2.4. Ethical Approval

The CLEAR IDA study was conducted as an audit and service evaluation project; therefore, approval from a research ethics committee was not required. The evaluation was carried out in accordance with the UK NHS Health Research Authority and Medical Research Council decision-making tool for clinical audit and service evaluation [29]. The project was formally registered as an audit or service evaluation at each participating hospital, with prospective approval obtained prior to data collection.

3. Results

A total of 1531 patients who had both upper and lower investigations and available FIT results were included in the analysis (see flow diagram Figure 1). Eighteen per cent of iron deficiency anaemia patients did not undergo a FIT test. Table 1 shows the participants’ demographics and characteristics. An amount of 71.8% of patients had colonoscopy while 24.8 had CT colonoscopy; 1.8% of patients had an incomplete colonoscopy and required further CT colonoscopy; 1.6% had small bowel capsule endoscopy after the initial upper and lower GI endoscopic investigation; 13.8% of patients had advanced polyps (size ≥ 10 mm), within which 6.3% were CRC. The patient distribution curve by FIT level showed that the majority of patients had FIT values below 30 µg/g (see Figure S1, Supplementary Materials).

3.1. The Accuracy of FIT in Predicting CRC, Polyp, and CCC (Urgent)

The diagnostic accuracy of FIT in predicting colorectal cancer (CRC), polypoidal lesions, and conversion to conventional colonoscopy (CCC) yielded AUCs of 0.784 (95%CI: 0.739–0.830), 0.576 (95%CI: 0.547–0.605), and 0.691 (95%CI: 0.659–0.723), respectively. These results illustrated in the ROC curves in Figure 2 highlight the limited predictive power of FIT for polyp detection and, by extension, its ability to predict CCC. Univariate and multivariate logistic regression analyses are presented in Table S3 (Supplementary Materials). Although all four variables—FIT, haemoglobin, age, and sex—were statistically significant predictors of CCC, the multivariable model did not improve overall diagnostic performance compared to the FIT-only model, as demonstrated in the ROC comparison shown in Figure S2 (Supplementary Materials).

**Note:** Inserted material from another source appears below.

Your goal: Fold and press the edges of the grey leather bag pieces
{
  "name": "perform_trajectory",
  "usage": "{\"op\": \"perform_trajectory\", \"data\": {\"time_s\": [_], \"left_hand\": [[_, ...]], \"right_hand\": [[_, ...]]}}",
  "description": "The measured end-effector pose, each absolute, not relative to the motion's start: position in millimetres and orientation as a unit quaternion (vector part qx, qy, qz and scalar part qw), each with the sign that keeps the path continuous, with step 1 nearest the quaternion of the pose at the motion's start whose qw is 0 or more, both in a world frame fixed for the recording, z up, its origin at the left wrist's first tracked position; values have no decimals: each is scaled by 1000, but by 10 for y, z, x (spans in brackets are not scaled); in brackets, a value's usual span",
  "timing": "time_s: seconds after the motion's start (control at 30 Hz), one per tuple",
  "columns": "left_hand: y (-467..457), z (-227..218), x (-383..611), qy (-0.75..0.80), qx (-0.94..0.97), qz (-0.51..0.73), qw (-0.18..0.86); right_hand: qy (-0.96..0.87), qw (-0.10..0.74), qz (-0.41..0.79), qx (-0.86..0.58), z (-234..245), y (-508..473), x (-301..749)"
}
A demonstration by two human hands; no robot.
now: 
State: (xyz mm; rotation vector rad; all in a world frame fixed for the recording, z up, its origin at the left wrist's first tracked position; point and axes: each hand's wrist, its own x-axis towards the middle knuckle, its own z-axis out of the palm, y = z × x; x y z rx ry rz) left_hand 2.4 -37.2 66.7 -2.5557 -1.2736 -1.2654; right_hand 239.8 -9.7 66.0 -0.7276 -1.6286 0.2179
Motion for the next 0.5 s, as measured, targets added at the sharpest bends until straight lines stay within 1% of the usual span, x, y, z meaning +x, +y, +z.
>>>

3.2. Threshold-Based Analysis

Cumulative Sum Control (CUSUM) charts are shown in Figure 3, highlighting dynamic increases—defined as jumps of ≥5 cases—in the number of urgent colonoscopies across incremental FIT thresholds. Eight FIT thresholds were identified as inflection points: 7, 10, 12, 15, 29, 55, 100, and 400 µg/g. Notably, the jumps observed at FIT levels 7, 10, and 400 reflect the lower and upper detection limits of FIT assays used at different sites. The corresponding number of urgent colonoscopies, colon capsule to colonoscopy conversion (CCC) rates, and absolute rate differences for each jump threshold are detailed in Table S4 (Supplementary Materials). A more pronounced increase in the CCC conversion rate was observed beyond FIT = 15, rising from 0.5% at FIT = 15 to 2.4% at FIT = 29, with further notable increases seen at all higher FIT thresholds thereafter.

Figure 3. Cumulative Sum Control (CUSUM) charts extrapolating (colonoscopy) colonic pathology findings to predict CCE to urgent colonoscopy conversions (Urgent CCC). Chart (a): Number of urgent colonoscopies required at or below each FIT threshold. Chart (b): Corresponding CCE-to-colonoscopy conversion rate (%) across increasing FIT thresholds. Threshold jump points, representing sharp increases in urgent colonoscopy conversions, are identified and listed in the legend on the right side of the graph.

To further refine the optimal FIT threshold, particularly within the 10–29 µg/g range identified in the threshold-based analysis, we investigated the point (FIT level) and the likelihood of conversion became statistically significant (see Figure S4 in the Supplementary Saterials). Patients were categorised into two groups: those with FIT values ≤10 µg/g (Group 1, low FIT) and those with values between 11 and 29 µg/g (Group 2, rising FIT). Using logistic regression, we compared the likelihood of urgent referral between these groups at each incremental FIT value within this range. This approach enabled us to determine the lowest FIT threshold at which the increase in CCC reached statistical significance (p < 0.05) persistently. A visual plot illustrating the evolution of statistical significance across the FIT range is presented in Figure S3 (Supplementary Materials), helping to identify a clinically meaningful decision point for patient triage. The analysis revealed that a sustained and statistically significant increase in CCC was only observed beyond a FIT level of 15 µg/g. Using a cutoff of 15 µg/g, the subgroup analysis showed a statistically significant difference compared to the FIT ≤10 µg/g group, with a p-value of 0.02 and an odds ratio (OR) of 1.87 (95% CI: 1.07–3.14), as illustrated in Figure S3 (Supplementary Materials).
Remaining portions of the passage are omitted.